» WORK INSTRUCTION:
Find the line that contains "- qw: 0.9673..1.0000"; then retype it and each line after it, exactly, through the final line of the data below.

__________

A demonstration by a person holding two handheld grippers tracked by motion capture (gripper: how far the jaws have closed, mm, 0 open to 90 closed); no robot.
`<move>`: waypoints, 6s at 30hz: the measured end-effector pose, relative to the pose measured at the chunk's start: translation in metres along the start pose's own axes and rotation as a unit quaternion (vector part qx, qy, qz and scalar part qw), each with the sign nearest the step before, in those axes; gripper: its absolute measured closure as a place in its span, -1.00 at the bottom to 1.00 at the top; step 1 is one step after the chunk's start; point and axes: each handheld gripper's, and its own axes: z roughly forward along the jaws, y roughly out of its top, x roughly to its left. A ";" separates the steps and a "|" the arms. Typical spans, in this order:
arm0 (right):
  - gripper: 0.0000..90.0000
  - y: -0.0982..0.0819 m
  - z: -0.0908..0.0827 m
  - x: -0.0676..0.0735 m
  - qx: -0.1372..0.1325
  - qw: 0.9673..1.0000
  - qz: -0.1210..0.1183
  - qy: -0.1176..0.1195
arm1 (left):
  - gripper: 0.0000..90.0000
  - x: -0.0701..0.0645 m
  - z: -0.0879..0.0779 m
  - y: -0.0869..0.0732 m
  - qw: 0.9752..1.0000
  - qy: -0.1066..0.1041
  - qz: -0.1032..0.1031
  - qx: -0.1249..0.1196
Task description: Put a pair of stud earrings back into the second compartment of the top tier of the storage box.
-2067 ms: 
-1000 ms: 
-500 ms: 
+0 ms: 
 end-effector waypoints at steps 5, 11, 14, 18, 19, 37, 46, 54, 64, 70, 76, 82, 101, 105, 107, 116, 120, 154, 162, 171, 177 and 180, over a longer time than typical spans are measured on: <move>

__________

» EXPECTED ANSWER:
  - qw: 0.9673..1.0000
  - qz: -0.1210..0.1183
  - qy: -0.1176..0.1195
arm1 (left):
  - gripper: 0.0000..90.0000
  - x: -0.0701..0.0645 m
  - z: -0.0879..0.0779 m
  - y: -0.0869..0.0732 m
  - qw: 0.9752..1.0000
  - qy: -0.1066..0.1041
  - qz: -0.1032..0.1031
  - qx: -0.1249..0.1196
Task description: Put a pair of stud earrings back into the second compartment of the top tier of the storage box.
-2067 ms: 
-1000 ms: 
-500 ms: 
+0 ms: 
 end-effector waypoints at steps 5, 11, 14, 18, 19, 37, 46, 54, 64, 70, 76, 82, 101, 105, 107, 116, 120, 154, 162, 171, 177 and 180, over a longer time than typical spans are measured on: <move>

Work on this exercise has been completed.